§ **Task description**: Look through the entries for the string "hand" and copy every line where it shows up.

(Extracted data entries)
⁂
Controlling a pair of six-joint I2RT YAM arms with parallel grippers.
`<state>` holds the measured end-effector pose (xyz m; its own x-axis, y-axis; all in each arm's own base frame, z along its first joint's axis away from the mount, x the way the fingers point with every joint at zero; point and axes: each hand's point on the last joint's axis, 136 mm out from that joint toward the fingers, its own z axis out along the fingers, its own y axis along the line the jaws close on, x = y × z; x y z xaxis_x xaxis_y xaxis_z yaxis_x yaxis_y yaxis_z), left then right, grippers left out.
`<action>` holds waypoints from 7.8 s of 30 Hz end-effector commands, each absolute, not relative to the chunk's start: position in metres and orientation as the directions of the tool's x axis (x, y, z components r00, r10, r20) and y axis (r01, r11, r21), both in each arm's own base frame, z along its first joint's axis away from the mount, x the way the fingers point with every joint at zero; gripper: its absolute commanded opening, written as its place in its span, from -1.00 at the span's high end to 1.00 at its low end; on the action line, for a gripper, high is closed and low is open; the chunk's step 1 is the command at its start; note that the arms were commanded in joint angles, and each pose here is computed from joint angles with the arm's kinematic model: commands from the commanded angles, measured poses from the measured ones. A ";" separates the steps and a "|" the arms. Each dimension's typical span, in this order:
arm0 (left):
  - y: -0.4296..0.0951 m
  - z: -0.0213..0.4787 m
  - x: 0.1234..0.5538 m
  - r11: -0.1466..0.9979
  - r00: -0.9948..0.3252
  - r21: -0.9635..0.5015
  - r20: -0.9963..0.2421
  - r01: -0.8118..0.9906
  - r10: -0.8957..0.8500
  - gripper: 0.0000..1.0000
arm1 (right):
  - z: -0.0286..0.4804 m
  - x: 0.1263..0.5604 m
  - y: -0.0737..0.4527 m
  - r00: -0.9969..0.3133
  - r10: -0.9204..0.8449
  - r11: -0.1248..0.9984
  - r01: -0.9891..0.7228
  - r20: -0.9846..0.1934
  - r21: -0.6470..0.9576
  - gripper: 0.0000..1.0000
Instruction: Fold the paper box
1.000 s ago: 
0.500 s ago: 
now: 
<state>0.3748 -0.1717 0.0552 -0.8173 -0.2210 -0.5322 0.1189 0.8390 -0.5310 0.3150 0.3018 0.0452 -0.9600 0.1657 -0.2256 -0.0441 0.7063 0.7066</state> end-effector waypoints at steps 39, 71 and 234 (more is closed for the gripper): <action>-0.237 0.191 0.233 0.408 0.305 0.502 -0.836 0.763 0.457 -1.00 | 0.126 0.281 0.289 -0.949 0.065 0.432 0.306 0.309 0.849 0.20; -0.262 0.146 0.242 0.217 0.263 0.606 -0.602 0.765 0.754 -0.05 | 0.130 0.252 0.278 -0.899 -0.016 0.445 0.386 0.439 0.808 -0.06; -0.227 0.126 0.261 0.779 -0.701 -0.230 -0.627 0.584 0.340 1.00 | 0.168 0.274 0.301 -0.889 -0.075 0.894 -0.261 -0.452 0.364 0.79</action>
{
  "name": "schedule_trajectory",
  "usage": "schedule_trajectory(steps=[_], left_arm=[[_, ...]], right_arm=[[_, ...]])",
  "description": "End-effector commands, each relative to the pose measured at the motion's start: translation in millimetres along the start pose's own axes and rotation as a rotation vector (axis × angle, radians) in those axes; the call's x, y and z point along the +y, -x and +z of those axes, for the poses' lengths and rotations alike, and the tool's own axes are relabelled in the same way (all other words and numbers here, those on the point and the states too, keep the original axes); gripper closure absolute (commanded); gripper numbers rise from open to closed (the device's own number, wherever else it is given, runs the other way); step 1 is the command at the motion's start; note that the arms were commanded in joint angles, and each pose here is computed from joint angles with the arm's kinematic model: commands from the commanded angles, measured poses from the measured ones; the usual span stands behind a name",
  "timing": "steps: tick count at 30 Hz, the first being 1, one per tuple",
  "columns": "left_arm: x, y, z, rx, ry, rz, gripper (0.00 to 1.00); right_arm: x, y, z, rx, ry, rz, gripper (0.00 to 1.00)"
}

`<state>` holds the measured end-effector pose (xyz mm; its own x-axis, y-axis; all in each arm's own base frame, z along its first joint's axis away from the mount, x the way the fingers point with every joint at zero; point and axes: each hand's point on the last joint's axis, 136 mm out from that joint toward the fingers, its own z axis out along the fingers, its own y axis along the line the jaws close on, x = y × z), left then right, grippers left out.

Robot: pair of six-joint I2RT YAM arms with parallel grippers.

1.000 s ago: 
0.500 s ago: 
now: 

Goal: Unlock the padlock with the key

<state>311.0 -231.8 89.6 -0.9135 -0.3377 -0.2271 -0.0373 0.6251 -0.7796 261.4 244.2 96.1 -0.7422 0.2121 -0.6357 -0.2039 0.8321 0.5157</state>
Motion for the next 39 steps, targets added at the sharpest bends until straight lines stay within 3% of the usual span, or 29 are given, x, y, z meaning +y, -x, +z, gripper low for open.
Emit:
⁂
§ **Answer space**:
`<state>` holds the measured end-effector pose (xyz m; its own x-axis, y-axis; all in each arm's own base frame, z along its first joint's axis away from the mount, x the way the fingers point with every joint at zero; point and axes: each hand's point on the last joint's axis, 136 mm out from that joint toward the fingers, its own z axis out along the fingers, its own y axis along the line the jaws close on, x = y × z; x y z xaxis_x xaxis_y xaxis_z yaxis_x yaxis_y yaxis_z), left then right, grippers left out.
`<state>` holds the measured end-effector pose (xyz mm; its own x-axis, y-axis; all in each arm's own base frame, z along its first joint's axis away from the mount, x the way the fingers point with every joint at zero; point and axes: each hand's point on the last joint's axis, 136 mm out from that joint toward the fingers, its own z axis out along the fingers, its own y axis along the line the jaws close on, x = y × z), left then right, grippers left out.

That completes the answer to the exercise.